Wir sitzen an der Bar, da, wo es am nächsten zum Klo und zur Jukebox ist. Ben gibt Michelle seine Karte, und sie bringt uns zwei Miller Lite. Ich weiß, dass er mich später sowieso nichts von der Rechnung übernehmen lässt, aber ich habe kein allzu schlechtes Gewissen deswegen, denn selbst wenn wir Shots bestellen, werden es höchstens dreißig Dollar.

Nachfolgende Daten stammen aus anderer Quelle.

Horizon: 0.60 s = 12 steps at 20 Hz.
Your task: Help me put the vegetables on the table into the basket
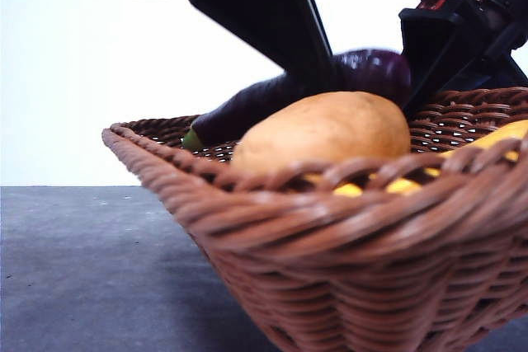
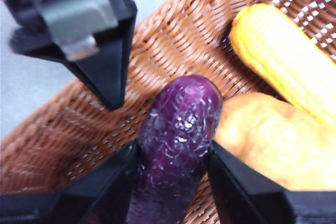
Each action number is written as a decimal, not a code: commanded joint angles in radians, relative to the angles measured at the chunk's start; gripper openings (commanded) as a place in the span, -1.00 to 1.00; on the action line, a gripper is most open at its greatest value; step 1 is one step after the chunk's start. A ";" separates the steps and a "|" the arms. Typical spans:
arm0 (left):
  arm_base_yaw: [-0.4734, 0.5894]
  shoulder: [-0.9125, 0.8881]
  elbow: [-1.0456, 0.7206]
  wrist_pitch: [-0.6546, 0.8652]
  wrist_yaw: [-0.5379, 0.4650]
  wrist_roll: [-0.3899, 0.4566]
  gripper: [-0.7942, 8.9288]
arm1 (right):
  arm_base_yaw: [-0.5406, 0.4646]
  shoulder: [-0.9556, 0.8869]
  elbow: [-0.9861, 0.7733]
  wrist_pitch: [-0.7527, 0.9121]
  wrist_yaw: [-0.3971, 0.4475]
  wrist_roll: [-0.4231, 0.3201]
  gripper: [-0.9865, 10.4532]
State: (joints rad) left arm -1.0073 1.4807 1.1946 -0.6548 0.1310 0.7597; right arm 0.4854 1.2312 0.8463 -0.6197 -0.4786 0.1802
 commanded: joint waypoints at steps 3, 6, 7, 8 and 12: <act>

»Lust auf Billard?«, fragt er.
»Nö.«
Er geht zur Toilette, und ich trinke so lange mein Bier und versuche, jeden Blickkontakt zu meiden. Die anderen Doktoranden kommen nur donnerstags, da ist Steakabend: Ein Stück Fleisch, eine Ofenkartoffel und ein Salat für sieben Dollar.

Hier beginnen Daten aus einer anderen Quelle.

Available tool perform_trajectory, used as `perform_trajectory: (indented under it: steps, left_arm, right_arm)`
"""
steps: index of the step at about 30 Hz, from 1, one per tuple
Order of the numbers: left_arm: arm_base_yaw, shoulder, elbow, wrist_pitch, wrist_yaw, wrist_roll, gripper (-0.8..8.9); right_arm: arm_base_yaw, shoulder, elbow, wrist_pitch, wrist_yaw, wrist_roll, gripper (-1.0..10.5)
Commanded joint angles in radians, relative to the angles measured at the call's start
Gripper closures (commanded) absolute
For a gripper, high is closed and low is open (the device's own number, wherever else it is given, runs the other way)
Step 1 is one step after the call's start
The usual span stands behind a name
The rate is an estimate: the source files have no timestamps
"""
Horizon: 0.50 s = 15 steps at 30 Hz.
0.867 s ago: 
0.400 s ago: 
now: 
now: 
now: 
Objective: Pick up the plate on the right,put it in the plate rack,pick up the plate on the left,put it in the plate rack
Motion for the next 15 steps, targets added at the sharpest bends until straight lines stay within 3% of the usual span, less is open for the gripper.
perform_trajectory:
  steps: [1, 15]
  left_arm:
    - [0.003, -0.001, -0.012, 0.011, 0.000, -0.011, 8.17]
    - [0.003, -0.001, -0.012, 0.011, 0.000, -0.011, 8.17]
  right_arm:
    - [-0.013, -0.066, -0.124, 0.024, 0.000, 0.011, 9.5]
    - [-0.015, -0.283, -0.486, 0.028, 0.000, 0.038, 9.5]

Als er zurückkommt, erzähle ich ihm, dass ich Melinda vorhin eine Stunde lang beim Sex zugehört habe und dachte, die würden nie fertig.

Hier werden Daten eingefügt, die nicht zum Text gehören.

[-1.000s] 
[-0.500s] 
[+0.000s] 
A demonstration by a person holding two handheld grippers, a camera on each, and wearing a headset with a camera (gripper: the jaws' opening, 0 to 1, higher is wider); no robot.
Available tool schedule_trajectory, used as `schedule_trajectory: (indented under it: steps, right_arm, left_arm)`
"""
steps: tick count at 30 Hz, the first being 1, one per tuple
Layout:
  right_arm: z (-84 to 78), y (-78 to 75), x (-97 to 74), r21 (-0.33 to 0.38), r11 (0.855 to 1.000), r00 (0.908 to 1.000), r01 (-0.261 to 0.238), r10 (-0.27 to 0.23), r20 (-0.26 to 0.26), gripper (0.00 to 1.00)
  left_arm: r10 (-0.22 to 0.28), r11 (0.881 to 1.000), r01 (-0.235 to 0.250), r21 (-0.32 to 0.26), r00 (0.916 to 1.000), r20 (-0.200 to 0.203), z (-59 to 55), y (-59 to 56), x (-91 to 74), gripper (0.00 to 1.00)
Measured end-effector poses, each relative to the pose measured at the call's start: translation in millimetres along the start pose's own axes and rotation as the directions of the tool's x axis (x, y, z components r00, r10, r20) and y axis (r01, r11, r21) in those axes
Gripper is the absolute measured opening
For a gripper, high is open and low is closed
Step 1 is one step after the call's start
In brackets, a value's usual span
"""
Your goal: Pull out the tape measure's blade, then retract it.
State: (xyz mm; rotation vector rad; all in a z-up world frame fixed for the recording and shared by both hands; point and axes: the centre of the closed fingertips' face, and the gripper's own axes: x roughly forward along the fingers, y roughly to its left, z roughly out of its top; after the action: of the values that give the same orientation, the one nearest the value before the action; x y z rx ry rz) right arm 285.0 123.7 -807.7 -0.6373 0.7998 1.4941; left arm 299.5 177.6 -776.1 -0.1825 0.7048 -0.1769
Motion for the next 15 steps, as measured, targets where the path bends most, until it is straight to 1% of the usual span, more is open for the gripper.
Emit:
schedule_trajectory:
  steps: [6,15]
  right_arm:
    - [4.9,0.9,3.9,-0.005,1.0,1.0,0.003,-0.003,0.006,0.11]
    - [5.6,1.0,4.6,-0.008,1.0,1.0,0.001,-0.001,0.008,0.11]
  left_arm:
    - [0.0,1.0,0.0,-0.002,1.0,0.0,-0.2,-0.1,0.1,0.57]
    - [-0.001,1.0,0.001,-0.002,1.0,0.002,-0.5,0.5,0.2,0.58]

»Du hast dich direkt vor ihre Tür gestellt?«, fragt er.
»So ziemlich, ja.«
»Wie würdest du’s finden, wenn sie das bei dir machen würde?«
»Was kümmert dich das? Du kannst sie doch eh nicht leiden.«
»Ich finde nur, das macht man nicht«, sagt er.
»In New York kennen die Leute keine Privatsphäre — sie hängen einfach einen Vorhang mitten ins Zimmer und tun so, als wären sie allein.«
Genau wie Melinda ist auch Ben ein Dichter, aber er schreibt nicht über Obst oder Bäume. Er schreibt über McRibs, Fabriken und Walmart. Er schreibt über mich. Es gibt ein Gedicht über das eine Mal, als ich in Crescent City Münzen ins Wasser geworfen habe, um sein I Ging zu befragen, und ein anderes über den Nachmittag, an dem wir uns in einem Waffelhaus in Memphis getroffen haben und er an meiner Haut erkannt hat, dass ich mit jemand anders geschlafen hatte. Und dann gibt es das eine, in dem ich in Unterhose Don DeLillo lese, während er Lasagne macht. Er schafft es, dass ich mich selbst anders sehe, liefert mir Bilder, die ich allein nicht hätte. Ich wüsste gar nicht mehr, dass ich in Unterhose Don DeLillo gelesen habe, wüsste nichts mehr von all dem, was er für wichtig erachtet hat. Es ist, als bekäme ich zu meinen eigenen Erinnerungen noch seine dazu.